Each line below is to be written out once more, precisely as given.
-------
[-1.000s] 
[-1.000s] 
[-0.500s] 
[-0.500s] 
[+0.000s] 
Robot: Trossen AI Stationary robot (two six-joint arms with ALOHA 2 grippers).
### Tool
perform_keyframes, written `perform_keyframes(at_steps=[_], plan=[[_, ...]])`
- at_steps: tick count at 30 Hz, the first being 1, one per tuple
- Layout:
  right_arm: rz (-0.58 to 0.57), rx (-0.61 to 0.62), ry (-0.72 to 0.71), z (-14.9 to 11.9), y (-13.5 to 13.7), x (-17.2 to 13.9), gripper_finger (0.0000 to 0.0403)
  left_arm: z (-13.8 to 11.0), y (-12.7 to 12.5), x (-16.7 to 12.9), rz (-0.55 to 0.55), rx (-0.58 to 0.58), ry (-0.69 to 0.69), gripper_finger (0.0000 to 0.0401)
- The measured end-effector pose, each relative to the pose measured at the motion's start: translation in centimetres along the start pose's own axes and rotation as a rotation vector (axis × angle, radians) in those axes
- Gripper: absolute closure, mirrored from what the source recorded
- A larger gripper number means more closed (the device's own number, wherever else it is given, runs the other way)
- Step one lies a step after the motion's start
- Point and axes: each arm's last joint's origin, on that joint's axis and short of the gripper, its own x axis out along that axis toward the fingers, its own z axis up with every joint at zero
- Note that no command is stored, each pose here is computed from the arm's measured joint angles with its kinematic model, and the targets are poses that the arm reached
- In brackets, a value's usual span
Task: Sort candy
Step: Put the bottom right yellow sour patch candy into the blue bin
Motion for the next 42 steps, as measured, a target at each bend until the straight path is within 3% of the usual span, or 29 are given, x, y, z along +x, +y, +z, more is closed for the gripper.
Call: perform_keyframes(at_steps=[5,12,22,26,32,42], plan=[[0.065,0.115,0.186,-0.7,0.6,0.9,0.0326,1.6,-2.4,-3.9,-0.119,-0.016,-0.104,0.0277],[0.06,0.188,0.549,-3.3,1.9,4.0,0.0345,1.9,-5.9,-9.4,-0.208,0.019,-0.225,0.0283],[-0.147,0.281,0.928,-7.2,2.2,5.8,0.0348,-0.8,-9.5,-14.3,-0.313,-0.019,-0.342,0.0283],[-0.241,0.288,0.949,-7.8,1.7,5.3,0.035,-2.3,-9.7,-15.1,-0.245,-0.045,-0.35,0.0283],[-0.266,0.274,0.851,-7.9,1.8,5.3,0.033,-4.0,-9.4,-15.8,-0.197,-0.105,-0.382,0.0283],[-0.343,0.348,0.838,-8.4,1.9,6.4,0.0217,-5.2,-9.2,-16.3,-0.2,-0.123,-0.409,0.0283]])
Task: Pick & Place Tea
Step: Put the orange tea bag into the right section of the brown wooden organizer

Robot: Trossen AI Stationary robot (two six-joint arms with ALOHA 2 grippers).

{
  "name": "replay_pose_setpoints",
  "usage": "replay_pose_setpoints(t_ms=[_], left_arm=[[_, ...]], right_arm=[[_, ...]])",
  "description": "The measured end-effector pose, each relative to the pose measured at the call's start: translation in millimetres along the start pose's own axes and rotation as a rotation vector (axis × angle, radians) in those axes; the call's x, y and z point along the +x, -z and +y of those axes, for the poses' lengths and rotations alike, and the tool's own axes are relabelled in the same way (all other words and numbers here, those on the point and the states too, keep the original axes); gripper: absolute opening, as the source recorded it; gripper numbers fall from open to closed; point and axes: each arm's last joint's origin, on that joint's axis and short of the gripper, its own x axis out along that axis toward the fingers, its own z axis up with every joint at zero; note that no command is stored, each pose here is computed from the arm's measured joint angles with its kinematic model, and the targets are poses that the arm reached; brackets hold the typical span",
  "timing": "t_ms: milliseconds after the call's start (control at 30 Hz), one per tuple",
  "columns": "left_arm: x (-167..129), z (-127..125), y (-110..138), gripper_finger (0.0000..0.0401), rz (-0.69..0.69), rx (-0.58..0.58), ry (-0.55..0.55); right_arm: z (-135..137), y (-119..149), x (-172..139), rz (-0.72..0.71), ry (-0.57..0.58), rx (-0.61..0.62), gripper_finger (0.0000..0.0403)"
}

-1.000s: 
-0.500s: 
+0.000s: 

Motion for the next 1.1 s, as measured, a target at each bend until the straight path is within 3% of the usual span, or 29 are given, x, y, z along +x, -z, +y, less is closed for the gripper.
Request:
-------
▶ _Finished exercise_:
[-1.000s] 
[-1.000s] 
[-0.500s] 
[-0.500s] 
[+0.000s] 
Robot: Trossen AI Stationary robot (two six-joint arms with ALOHA 2 grippers).
### Tool
perform_keyframes, written `perform_keyframes(at_steps=[_], plan=[[_, ...]])`
- at_steps: tick count at 30 Hz, the first being 1, one per tuple
- Layout:
  right_arm: rz (-0.58 to 0.57), rx (-0.61 to 0.62), ry (-0.72 to 0.71), z (-14.9 to 11.9), y (-13.5 to 13.7), x (-17.2 to 13.9), gripper_finger (0.0000 to 0.0403)
  left_arm: z (-13.8 to 11.0), y (-12.7 to 12.5), x (-16.7 to 12.9), rz (-0.55 to 0.55), rx (-0.58 to 0.58), ry (-0.69 to 0.69), gripper_finger (0.0000 to 0.0401)
- The measured end-effector pose, each relative to the pose measured at the motion's start: translation in centimetres along the start pose's own axes and rotation as a rotation vector (axis × angle, radians) in those axes
- Gripper: absolute closure, mirrored from what the source recorded
- A larger gripper number means more closed (the device's own number, wherever else it is given, runs the other way)
- Step one lies a step after the motion's start
- Point and axes: each arm's last joint's origin, on that joint's axis and short of the gripper, its own x axis out along that axis toward the fingers, its own z axis up with every joint at zero
- Note that no command is stored, each pose here is computed from the arm's measured joint angles with its kinematic model, and the targets are poses that the arm reached
- In brackets, a value's usual span
Task: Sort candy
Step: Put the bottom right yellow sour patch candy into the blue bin
Motion for the next 42 steps, as measured, a target at each bend until the straight path is within 3% of the usual span, or 29 are given, x, y, z along +x, +y, +z, more is closed for the gripper.
Call: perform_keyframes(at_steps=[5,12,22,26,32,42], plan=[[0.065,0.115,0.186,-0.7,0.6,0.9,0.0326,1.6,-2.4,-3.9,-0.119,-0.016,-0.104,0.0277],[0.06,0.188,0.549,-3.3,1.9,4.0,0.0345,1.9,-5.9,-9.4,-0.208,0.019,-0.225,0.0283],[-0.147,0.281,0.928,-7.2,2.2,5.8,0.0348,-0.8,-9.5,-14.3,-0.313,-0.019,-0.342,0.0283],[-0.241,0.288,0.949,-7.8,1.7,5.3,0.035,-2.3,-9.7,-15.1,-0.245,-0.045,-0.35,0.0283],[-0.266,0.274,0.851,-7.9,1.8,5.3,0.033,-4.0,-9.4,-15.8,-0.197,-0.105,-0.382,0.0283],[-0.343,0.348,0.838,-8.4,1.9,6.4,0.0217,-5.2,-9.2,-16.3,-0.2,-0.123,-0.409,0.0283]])
Task: Pick & Place Tea
Step: Put the orange tea bag into the right section of the brown wooden organizer

Robot: Trossen AI Stationary robot (two six-joint arms with ALOHA 2 grippers).

{
  "name": "replay_pose_setpoints",
  "usage": "replay_pose_setpoints(t_ms=[_], left_arm=[[_, ...]], right_arm=[[_, ...]])",
  "description": "The measured end-effector pose, each relative to the pose measured at the call's start: translation in millimetres along the start pose's own axes and rotation as a rotation vector (axis × angle, radians) in those axes; the call's x, y and z point along the +x, -z and +y of those axes, for the poses' lengths and rotations alike, and the tool's own axes are relabelled in the same way (all other words and numbers here, those on the point and the states too, keep the original axes); gripper: absolute opening, as the source recorded it; gripper numbers fall from open to closed; point and axes: each arm's last joint's origin, on that joint's axis and short of the gripper, its own x axis out along that axis toward the fingers, its own z axis up with every joint at zero; note that no command is stored, each pose here is computed from the arm's measured joint angles with its kinematic model, and the targets are poses that the arm reached; brackets hold the typical span",
  "timing": "t_ms: milliseconds after the call's start (control at 30 Hz), one per tuple",
  "columns": "left_arm: x (-167..129), z (-127..125), y (-110..138), gripper_finger (0.0000..0.0401), rz (-0.69..0.69), rx (-0.58..0.58), ry (-0.55..0.55); right_arm: z (-135..137), y (-119..149), x (-172..139), rz (-0.72..0.71), ry (-0.57..0.58), rx (-0.61..0.62), gripper_finger (0.0000..0.0403)"
}

-1.000s: 
-0.500s: 
+0.000s: 

Motion for the next 1.1 s, as measured, a target at each bend until the straight path is within 3% of the usual span, or 29 are given, x, y, z along +x, -z, +y, less is closed for the gripper.
Request:

This finishes the output for the exercise.